Deductive Verification of Chain-of-Thought Reasoning

Zhan Ling,Yunhao Fang,Xuanlin Li,Zhiao Huang,Mingu Lee,Roland Memisevic,Hao Su
2023-10-04
Abstract:Large Language Models (LLMs) significantly benefit from Chain-of-Thought (CoT) prompting in performing various reasoning tasks. While CoT allows models to produce more comprehensive reasoning processes, its emphasis on intermediate reasoning steps can inadvertently introduce hallucinations and accumulated errors, thereby limiting models' ability to solve complex reasoning tasks. Inspired by how humans engage in careful and meticulous deductive logical reasoning processes to solve tasks, we seek to enable language models to perform explicit and rigorous deductive reasoning, and also ensure the trustworthiness of their reasoning process through self-verification. However, directly verifying the validity of an entire deductive reasoning process is challenging, even with advanced models like ChatGPT. In light of this, we propose to decompose a reasoning verification process into a series of step-by-step subprocesses, each only receiving their necessary context and premises. To facilitate this procedure, we propose Natural Program, a natural language-based deductive reasoning format. Our approach enables models to generate precise reasoning steps where subsequent steps are more rigorously grounded on prior steps. It also empowers language models to carry out reasoning self-verification in a step-by-step manner. By integrating this verification process into each deductive reasoning stage, we significantly enhance the rigor and trustfulness of generated reasoning steps. Along this process, we also improve the answer correctness on complex reasoning tasks. Code will be released at <a class="link-external link-https" href="https://github.com/lz1oceani/verify_cot" rel="external noopener nofollow">this https URL</a>.

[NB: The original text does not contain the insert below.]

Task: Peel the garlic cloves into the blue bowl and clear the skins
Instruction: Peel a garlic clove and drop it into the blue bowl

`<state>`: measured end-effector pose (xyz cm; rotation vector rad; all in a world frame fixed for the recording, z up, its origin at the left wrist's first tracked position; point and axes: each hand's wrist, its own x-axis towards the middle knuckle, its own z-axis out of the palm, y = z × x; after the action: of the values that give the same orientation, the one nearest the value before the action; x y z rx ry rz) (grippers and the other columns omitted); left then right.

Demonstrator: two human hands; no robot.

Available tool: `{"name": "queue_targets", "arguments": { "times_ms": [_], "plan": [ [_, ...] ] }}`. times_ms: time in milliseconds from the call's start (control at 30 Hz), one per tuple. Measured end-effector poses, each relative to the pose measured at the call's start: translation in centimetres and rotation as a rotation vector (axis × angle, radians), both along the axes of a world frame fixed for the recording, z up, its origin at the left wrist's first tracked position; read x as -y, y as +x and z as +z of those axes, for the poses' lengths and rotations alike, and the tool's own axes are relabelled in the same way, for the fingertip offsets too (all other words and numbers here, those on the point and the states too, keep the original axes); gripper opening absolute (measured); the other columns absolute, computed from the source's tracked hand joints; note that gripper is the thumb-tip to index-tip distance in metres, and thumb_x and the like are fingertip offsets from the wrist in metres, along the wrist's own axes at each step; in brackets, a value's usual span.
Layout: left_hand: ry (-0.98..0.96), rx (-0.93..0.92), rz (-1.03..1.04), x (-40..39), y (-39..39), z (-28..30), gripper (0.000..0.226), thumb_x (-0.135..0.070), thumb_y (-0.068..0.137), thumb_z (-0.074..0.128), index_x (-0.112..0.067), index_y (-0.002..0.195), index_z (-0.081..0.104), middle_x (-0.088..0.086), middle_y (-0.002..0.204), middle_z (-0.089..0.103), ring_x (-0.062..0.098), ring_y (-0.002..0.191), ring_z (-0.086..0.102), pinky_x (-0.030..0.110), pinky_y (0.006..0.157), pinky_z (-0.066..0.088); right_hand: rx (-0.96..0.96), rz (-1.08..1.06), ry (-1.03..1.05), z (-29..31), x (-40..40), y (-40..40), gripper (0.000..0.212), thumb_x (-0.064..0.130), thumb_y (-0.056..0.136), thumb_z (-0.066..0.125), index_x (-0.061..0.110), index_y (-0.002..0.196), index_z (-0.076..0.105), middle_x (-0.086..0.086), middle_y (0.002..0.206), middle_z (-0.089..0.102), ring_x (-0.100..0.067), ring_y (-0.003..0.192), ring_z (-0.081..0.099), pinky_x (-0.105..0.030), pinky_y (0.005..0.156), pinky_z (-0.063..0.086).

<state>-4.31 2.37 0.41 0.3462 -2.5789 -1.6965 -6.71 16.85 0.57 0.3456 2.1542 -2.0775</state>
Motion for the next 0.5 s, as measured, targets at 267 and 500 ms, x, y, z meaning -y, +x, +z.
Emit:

Computation and Language,Artificial Intelligence,Machine Learning
What problem does this paper attempt to address?
The problem that this paper attempts to solve is that when large - language models (LLMs) perform various reasoning tasks, although they can generate more comprehensive reasoning processes through Chain - of - Thought (CoT) prompts, over - emphasizing intermediate reasoning steps may inadvertently introduce hallucinations and cumulative errors, thus limiting the model's ability to solve complex reasoning tasks. Specifically, the paper focuses on how to enable language models to perform explicit and rigorous deductive reasoning and ensure the credibility of their reasoning processes through self - verification. However, directly verifying the effectiveness of the entire deductive reasoning process is very challenging, even for advanced models such as ChatGPT. To solve this problem, the author proposes a method of decomposing the reasoning verification process into a series of step - by - step sub - processes, and each sub - process only receives the necessary context and preconditions. To promote this process, they propose "Natural Program", which is a deductive reasoning format based on natural language. In this way, the model can generate precise reasoning steps, and subsequent steps are more strictly based on previous steps. At the same time, this method also enables the language model to perform reasoning self - verification in a step - by - step manner. By integrating this verification process at each deductive reasoning stage, the rigor and credibility of the generated reasoning steps are significantly improved, and the accuracy rate of answers to complex reasoning tasks is also improved.